WSO2 API Manager allows API developers to publish APIs to external stores. By default, when a tenant user publishes an API, it gets published in that tenant’s own API store. With this WSO2 API Manager feature, each tenant can configure a set of external stores that they wish to publish their APIs to.

API developers can then push their APIs to those configured tenant stores. This allows them to expose their APIs to a wider community. However, when subscribing to such APIs, users will be redirected to the original publisher's store.

Figure 7: Publish to multiple tenant stores

We can configure external stores by following the steps below;

  1. Log in to the WSO2 API Manager management console (https://:9443/carbon) as the hr.com admin and select the ‘Browse’ menu under ‘Resources’.
  2. When the registry opens go to /_system/governance/apimgt/externalstores/external-api-stores.xml resource.
  3. Click the ‘Edit as Text’ link and change the <ExternalAPIStores> element of each external API store that you need to publish APIs to.

Example: The HR department configures external stores for sales and engineering departments as shown below so that UserProfileAPI can be pushed into sales.com and eng.com API stores.

Figure 8: External store configuration

Figure 9: External API stores in API publisher

As shown in the figure 9, the hr.com API publishers can push UserProfileAPI into the Engineering store and Sales store from the ‘External API Stores’ tab.

Example: [email protected] publishes the UserProfileAPI into the Engineering store and Sales store. When a subscriber from eng.com clicks on UserprofileAPI, there is a link to access the original store.

Figure 10: UserProfileAPI appearing in eng.com store

Figure 11: Link to publisher store (hr.com store)


Multitenancy in WSO2 API Gateway

In WSO2 API Manager, the API gateway is a simple API proxy that intercepts API requests and applies policies such as throttling and security checks. These API proxies are deployed in WSO2 API Manager as Synapse REST resources. In a multitenant deployment, APIs are deployed in a tenant isolated manner by having isolated deployment spaces for each tenant. APIs are exposed with tenant domain based URL patterns as shown below.

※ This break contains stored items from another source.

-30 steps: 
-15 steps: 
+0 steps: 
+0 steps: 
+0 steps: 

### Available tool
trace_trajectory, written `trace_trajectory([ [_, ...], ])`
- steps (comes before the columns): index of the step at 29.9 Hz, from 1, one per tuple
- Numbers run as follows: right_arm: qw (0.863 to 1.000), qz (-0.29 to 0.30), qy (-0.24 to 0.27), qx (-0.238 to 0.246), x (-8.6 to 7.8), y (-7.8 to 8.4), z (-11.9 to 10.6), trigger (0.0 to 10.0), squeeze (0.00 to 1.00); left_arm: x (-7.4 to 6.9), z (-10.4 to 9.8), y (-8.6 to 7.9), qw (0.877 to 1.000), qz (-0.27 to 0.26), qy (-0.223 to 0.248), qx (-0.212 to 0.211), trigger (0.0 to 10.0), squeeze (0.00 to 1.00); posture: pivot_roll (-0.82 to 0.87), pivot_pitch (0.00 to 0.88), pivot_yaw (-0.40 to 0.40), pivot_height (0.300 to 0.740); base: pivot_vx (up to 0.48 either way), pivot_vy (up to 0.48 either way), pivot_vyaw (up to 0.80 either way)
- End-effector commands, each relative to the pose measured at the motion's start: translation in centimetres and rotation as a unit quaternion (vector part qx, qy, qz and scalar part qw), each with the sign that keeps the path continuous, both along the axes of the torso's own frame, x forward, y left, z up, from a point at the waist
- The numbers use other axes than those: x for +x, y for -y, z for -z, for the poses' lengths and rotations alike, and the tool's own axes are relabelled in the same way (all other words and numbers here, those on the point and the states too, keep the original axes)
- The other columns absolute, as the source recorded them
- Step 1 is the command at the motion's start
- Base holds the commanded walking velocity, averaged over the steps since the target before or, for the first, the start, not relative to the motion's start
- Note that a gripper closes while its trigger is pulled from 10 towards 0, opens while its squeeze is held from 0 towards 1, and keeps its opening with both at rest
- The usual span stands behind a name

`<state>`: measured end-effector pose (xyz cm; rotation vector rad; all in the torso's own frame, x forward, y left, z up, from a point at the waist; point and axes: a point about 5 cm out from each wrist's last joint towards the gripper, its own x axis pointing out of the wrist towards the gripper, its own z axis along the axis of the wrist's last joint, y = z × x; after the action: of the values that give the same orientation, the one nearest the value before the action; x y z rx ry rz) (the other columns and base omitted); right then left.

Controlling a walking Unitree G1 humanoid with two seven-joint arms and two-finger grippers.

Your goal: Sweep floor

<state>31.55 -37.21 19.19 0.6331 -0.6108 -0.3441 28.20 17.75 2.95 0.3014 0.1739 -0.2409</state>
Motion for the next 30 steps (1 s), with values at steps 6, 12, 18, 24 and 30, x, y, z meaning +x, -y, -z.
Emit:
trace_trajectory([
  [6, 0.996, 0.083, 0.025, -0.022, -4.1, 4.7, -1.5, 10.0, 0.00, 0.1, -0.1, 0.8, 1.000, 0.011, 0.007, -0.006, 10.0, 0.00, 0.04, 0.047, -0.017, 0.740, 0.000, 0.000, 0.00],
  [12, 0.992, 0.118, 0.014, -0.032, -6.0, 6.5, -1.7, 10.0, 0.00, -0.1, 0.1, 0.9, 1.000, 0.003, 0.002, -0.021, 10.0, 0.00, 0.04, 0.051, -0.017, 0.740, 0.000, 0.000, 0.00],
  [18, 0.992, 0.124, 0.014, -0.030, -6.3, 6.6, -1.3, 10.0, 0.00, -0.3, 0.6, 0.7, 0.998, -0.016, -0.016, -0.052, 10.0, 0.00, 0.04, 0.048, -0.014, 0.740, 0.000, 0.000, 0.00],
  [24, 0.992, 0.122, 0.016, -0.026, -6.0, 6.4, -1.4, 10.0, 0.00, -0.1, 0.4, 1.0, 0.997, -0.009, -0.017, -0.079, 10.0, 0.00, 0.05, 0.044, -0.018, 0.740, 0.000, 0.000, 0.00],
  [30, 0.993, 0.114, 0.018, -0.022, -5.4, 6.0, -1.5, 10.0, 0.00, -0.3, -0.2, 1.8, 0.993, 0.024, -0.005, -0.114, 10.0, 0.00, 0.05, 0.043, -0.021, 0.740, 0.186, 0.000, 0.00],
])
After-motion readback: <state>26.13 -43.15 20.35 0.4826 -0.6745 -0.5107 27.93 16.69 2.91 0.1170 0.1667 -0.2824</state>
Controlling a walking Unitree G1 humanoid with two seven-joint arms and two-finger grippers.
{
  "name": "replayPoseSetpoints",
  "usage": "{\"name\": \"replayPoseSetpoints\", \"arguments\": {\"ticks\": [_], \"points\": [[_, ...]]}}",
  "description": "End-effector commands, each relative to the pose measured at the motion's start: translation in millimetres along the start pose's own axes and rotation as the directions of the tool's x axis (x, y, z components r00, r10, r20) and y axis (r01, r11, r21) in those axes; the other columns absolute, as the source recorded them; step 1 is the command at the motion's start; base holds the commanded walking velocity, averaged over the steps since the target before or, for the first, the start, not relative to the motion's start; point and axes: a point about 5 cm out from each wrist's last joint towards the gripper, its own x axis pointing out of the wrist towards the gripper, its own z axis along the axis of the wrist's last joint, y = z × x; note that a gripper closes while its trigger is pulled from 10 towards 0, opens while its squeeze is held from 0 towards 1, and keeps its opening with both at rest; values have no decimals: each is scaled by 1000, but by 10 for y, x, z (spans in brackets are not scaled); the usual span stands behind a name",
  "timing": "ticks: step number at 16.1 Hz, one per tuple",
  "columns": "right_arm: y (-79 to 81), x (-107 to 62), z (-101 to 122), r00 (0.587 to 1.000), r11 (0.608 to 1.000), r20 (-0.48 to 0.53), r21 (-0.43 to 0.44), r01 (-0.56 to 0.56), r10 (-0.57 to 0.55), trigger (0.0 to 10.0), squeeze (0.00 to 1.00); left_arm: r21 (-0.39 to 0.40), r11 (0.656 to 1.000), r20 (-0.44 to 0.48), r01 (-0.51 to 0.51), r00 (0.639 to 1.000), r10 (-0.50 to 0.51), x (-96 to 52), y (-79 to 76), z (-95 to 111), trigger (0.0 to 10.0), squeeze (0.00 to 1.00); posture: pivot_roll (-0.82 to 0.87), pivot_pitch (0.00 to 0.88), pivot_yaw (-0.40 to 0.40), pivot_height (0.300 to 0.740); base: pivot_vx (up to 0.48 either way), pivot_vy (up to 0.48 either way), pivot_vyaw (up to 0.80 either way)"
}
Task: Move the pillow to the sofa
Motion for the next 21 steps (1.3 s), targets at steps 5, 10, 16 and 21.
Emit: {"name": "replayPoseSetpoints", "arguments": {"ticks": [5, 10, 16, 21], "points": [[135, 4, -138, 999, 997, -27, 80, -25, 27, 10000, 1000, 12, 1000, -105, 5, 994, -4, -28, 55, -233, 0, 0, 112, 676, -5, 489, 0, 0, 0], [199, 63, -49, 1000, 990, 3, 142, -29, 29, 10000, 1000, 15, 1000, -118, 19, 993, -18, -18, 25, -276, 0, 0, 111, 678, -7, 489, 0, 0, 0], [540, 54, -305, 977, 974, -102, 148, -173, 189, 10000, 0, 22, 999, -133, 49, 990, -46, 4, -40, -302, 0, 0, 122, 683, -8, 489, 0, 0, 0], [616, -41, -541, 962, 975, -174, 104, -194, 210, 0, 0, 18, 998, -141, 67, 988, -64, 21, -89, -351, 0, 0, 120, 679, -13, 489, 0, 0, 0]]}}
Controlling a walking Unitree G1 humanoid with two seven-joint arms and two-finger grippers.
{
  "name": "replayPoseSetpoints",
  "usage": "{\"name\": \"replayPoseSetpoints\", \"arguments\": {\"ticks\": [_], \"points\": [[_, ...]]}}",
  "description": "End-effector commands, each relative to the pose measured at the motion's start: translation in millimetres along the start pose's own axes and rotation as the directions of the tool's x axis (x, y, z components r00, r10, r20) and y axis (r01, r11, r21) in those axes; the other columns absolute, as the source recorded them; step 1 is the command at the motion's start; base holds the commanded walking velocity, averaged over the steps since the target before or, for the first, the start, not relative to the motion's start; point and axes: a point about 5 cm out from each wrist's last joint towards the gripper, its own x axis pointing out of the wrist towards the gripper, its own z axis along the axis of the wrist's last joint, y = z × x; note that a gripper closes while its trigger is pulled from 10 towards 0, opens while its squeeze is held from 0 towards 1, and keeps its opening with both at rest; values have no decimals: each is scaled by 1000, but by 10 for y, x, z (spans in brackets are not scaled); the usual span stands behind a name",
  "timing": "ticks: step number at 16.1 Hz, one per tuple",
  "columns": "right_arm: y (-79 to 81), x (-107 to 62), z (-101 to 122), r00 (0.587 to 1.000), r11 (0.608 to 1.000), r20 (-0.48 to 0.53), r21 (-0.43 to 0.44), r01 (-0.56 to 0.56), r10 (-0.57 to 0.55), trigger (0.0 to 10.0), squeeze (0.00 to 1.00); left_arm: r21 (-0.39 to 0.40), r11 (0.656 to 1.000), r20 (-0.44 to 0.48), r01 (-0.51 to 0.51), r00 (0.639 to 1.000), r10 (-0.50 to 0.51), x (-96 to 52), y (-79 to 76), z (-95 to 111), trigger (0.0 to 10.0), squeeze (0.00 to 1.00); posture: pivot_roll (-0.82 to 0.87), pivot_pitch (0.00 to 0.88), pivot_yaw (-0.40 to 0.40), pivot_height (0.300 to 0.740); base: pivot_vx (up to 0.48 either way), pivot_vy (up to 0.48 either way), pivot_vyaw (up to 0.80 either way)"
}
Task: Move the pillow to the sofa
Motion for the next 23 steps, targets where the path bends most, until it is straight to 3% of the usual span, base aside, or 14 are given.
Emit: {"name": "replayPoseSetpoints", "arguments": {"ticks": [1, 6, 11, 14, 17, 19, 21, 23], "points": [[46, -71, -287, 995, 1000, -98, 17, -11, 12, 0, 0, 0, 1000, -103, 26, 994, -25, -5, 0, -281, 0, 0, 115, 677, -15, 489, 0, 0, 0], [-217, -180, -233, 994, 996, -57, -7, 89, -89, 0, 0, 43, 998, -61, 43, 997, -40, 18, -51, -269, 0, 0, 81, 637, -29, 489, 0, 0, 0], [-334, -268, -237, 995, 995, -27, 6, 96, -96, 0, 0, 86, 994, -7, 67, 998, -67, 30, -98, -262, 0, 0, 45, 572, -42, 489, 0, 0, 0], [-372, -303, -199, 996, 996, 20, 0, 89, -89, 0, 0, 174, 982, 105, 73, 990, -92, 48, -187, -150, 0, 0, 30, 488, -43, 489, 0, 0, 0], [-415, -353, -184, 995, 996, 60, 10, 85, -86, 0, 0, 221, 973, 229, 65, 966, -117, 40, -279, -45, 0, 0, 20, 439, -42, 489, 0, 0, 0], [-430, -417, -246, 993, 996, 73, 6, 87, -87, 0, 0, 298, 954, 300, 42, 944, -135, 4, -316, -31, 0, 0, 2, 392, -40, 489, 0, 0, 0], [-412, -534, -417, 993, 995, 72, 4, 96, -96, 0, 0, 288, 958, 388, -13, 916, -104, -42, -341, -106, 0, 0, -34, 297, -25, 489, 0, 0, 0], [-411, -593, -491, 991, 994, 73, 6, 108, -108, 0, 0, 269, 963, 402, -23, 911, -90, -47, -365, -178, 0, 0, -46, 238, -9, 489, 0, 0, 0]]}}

Example: We created UserProfileAPI in the hr.com domain and ArticleFeeds API in the eng.com domain. In the API gateway these APIs are deployed in different spaces. Also APIs are exposed with tenant domain based URLs with /t/. As shown below, the UserProfile API is exposed as https://gateway.cin/t/hr.com/userprofile/1.0.0 and the ArticleFeeds API is exposed as https://gateway.cin/t/eng.com/articlefeeds/1.0.0. Now, when application developers are consuming these APIs from different domains, they’ll see the tenant based API endpoint URLs.

Figure 12: Multi-tenancy in API gateway level


Multitenancy in WSO2 API Key Manager

The API key manager component handles all security and key related operations. When the API gateway receives API calls, it contacts the API key manager service to verify the validity of tokens and perform security checks. All tokens used for validation are based on OAuth 2.0 protocol. First API subscribers have to create an application, then subscribe to APIs and generate tokens against that application.

In a multitenant deployment, consumer applications are tenant isolated. At the API subscription and key generation, keys (consumer key/secret) are issued against these consumer applications. Then the tenant users, who consume the applications can generate user tokens. When storing keys, tenant IDs are used to achieve tenant separation. This is how multitenancy is achieved in the API key manager.


Multitenancy in statistics

We can setup WSO2 Business Activity Monitor (WSO2 BAM) to collect and analyze runtime statistics from the WSO2 API Manager. To publish data from the API manager to the business activity monitor, the Thrift protocol is used. The usage data publisher is created per tenant.

Information processed in WSO2 BAM is stored in a database from which the API publisher and store retrieves information before displaying it in the corresponding UI screens. The statistics view in API store and API publisher are tenant isolated, since API store and publisher apps are tenant isolated.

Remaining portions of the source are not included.